Member of the Limpopo Provincial Legislature
- Incumbent
- Assumed office 22 May 2019

Member of the Limpopo Executive Council for Public Works, Roads and Transport
- In office 22 May 2019 – 23 March 2020
- Premier: Stan Mathabatha
- Preceded by: Nandi Ndalane
- Succeeded by: Dickson Masemola

Personal details
- Citizenship: South Africa
- Party: African National Congress

= Monicca Mochadi =

South African politician

Sekutu Monicca Mochadi is a South African politician who has represented the African National Congress (ANC) in the Limpopo Provincial Legislature since 2019. She was Limpopo's Member of the Executive Council (MEC) for Public Works, Roads and Infrastructure from May 2019 to March 2020.

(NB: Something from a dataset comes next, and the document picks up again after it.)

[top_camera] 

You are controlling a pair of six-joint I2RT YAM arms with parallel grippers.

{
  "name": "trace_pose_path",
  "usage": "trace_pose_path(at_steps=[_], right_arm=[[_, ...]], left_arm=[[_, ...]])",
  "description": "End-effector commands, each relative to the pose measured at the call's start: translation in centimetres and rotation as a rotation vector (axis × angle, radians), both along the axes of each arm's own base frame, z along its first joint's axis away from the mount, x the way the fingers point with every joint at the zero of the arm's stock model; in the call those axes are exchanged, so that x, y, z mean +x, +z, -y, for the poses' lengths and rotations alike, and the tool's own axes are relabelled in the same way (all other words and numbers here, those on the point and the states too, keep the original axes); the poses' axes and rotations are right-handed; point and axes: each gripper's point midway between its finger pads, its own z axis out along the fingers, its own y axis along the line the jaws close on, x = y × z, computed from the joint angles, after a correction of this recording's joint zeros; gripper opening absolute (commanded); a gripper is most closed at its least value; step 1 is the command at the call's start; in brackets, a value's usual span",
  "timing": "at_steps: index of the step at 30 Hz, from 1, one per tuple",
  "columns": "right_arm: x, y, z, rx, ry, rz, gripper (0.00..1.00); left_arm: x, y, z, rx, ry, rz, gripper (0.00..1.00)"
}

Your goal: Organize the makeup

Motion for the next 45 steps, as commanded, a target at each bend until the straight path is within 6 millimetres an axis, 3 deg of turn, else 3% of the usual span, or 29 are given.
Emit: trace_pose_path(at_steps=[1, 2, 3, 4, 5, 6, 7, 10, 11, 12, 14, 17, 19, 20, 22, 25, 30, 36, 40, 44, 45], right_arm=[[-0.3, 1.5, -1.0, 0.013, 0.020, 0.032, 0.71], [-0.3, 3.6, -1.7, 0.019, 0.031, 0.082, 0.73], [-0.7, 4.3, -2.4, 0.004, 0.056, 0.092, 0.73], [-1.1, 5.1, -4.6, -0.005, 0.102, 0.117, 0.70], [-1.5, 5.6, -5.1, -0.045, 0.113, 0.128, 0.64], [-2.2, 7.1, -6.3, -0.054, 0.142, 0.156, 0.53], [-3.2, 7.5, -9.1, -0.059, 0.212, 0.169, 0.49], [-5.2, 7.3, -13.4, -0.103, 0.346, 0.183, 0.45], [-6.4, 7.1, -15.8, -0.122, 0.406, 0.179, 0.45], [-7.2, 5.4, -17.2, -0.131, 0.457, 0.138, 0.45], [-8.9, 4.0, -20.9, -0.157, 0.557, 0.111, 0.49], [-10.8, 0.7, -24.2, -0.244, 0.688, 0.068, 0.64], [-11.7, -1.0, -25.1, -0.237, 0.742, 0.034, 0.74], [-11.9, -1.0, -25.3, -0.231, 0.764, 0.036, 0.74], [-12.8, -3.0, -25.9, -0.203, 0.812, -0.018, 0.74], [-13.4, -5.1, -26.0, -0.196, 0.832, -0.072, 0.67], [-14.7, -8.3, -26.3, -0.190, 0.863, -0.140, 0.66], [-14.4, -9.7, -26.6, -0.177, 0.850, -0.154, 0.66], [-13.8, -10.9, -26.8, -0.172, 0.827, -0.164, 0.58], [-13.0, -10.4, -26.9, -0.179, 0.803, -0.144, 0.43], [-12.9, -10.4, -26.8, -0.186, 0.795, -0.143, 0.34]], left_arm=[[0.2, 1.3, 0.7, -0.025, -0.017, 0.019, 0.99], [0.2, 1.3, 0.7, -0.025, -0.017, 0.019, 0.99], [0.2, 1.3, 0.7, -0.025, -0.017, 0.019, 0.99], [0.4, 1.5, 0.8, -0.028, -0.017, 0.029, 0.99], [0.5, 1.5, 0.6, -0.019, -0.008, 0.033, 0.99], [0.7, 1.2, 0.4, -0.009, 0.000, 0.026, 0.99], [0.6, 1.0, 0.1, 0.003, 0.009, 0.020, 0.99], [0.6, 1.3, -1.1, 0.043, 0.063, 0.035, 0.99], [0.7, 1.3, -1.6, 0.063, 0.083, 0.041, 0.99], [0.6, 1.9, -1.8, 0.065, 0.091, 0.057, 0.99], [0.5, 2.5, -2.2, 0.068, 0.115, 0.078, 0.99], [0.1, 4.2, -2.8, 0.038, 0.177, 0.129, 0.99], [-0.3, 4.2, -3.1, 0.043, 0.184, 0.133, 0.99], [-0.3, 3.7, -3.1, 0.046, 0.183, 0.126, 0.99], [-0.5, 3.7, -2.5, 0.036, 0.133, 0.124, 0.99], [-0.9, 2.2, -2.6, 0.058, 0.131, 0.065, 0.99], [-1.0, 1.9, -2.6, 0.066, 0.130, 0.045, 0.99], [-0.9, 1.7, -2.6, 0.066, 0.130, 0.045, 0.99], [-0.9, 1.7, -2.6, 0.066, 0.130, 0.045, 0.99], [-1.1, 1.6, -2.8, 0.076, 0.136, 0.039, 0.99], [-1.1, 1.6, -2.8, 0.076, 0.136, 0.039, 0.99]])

In June 2018, Mochadi was elected to a four-year term as a member of the Provincial Executive Committee of the ANC's Limpopo branch. The following year, she was ranked 22nd on the ANC's provincial party list in the 2019 general election and was elected to a seat in the Limpopo Provincial Legislature. She was also appointed to the Limpopo Executive Council by Stan Mathabatha, then the Premier of Limpopo, who named her MEC for Public Works, Roads and Infrastructure. In this capacity Mochadi "declared a war against potholes", launching Operation Thiba Potholes as part of a campaign to improve road infrastructure in the province.

Mochadi was fired from the Executive Council on 23 March 2020, during Mathabatha's first cabinet reshuffle of the legislative term. She remained an ordinary Member of the Provincial Legislature. However, at the next party elective conference in June 2022, she failed to gain re-election to the ANC Provincial Executive Committee.